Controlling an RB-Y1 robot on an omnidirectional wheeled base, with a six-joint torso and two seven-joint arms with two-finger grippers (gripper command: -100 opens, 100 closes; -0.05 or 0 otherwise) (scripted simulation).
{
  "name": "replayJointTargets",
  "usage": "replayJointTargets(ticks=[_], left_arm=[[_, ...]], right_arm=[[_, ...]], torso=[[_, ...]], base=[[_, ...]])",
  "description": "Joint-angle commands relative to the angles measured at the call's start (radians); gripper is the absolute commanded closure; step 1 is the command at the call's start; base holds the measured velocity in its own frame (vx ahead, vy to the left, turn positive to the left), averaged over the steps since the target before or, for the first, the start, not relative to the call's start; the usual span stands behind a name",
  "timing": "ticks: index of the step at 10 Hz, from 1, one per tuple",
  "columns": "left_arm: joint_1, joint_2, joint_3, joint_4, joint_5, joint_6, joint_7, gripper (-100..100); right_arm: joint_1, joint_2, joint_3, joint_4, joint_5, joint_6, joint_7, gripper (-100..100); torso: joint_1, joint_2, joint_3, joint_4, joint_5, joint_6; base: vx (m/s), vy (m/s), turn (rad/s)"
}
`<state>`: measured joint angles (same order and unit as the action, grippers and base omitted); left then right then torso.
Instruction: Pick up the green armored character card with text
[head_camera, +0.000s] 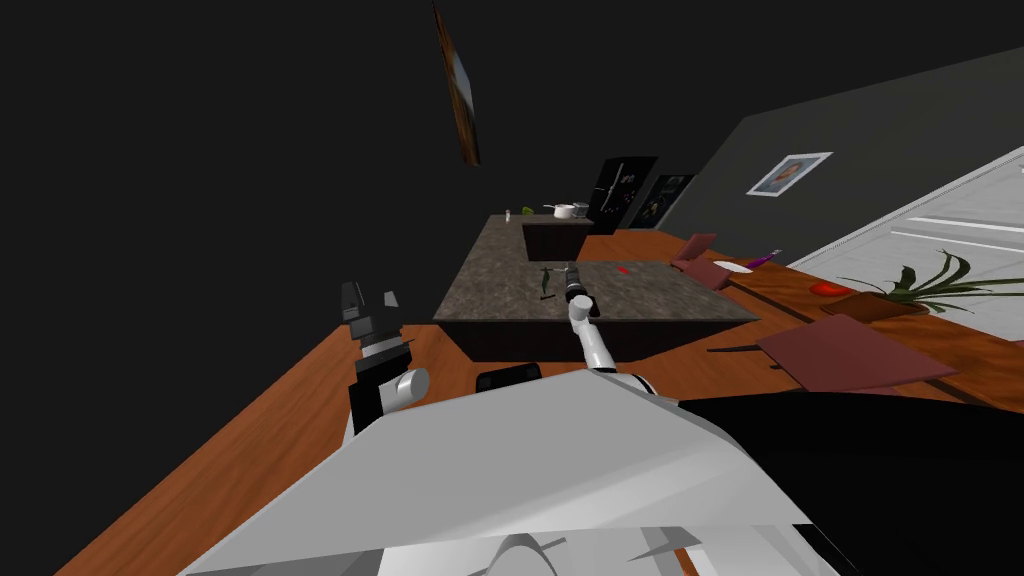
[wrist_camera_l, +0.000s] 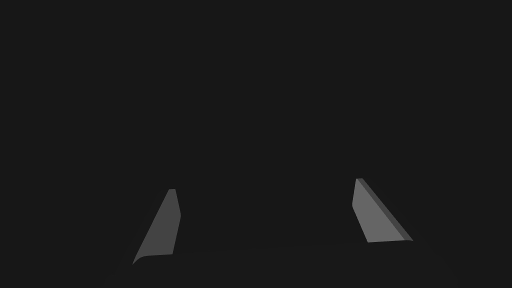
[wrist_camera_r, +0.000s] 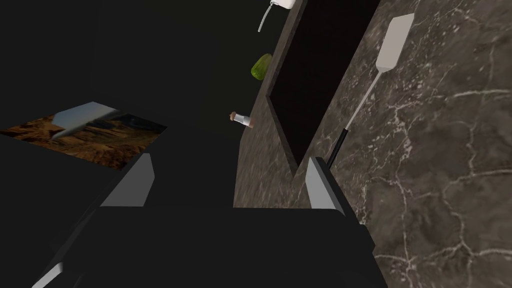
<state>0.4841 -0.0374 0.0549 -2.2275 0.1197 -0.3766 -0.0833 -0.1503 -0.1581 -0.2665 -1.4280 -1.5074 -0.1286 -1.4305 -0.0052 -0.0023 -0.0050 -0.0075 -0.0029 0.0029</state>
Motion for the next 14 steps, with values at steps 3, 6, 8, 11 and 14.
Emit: replayJointTargets(ticks=[3,6,8,11,14], left_arm=[[0.000,0.000,0.000,0.000,0.000,0.000,0.000,0],[0.000,0.000,0.000,0.000,0.000,0.000,0.000,0],[0.000,0.000,0.000,0.000,0.000,0.000,0.000,0],[0.000,0.000,0.000,0.000,0.000,0.000,0.000,0],[0.000,0.000,0.000,0.000,0.000,0.000,0.000,0]], right_arm=[[0.065,0.024,0.059,-0.046,-0.005,-0.013,-0.003,-100],[0.098,0.047,0.095,-0.067,-0.025,-0.010,0.012,-100],[0.108,0.064,0.119,-0.075,-0.036,-0.004,0.020,-100],[0.107,0.069,0.113,-0.078,-0.047,0.002,0.041,-100],[0.057,0.059,0.093,-0.041,-0.072,0.027,0.066,-100]], torso=[[-0.003,0.001,0.000,0.000,-0.001,0.000],[-0.003,0.001,0.000,0.000,-0.001,0.000],[-0.001,0.000,0.000,0.000,0.000,0.001],[0.001,0.000,0.000,0.000,0.000,0.000],[0.000,0.000,0.000,0.000,0.000,0.001]], base=[[0.000,-0.034,0.115],[-0.001,-0.031,0.112],[0.008,0.018,0.069],[0.009,0.029,0.016],[0.009,0.018,-0.053]])
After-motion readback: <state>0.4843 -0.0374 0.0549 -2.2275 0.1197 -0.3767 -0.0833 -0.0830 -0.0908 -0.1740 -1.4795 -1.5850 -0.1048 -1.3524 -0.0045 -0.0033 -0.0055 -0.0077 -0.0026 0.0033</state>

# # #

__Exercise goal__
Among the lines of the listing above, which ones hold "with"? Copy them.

__Solution for this problem__
Controlling an RB-Y1 robot on an omnidirectional wheeled base, with a six-joint torso and two seven-joint arms with two-finger grippers (gripper command: -100 opens, 100 closes; -0.05 or 0 otherwise) (scripted simulation).
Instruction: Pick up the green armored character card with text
Motion for the next 14 steps, with values at steps 3, 6, 8, 11 and 14.

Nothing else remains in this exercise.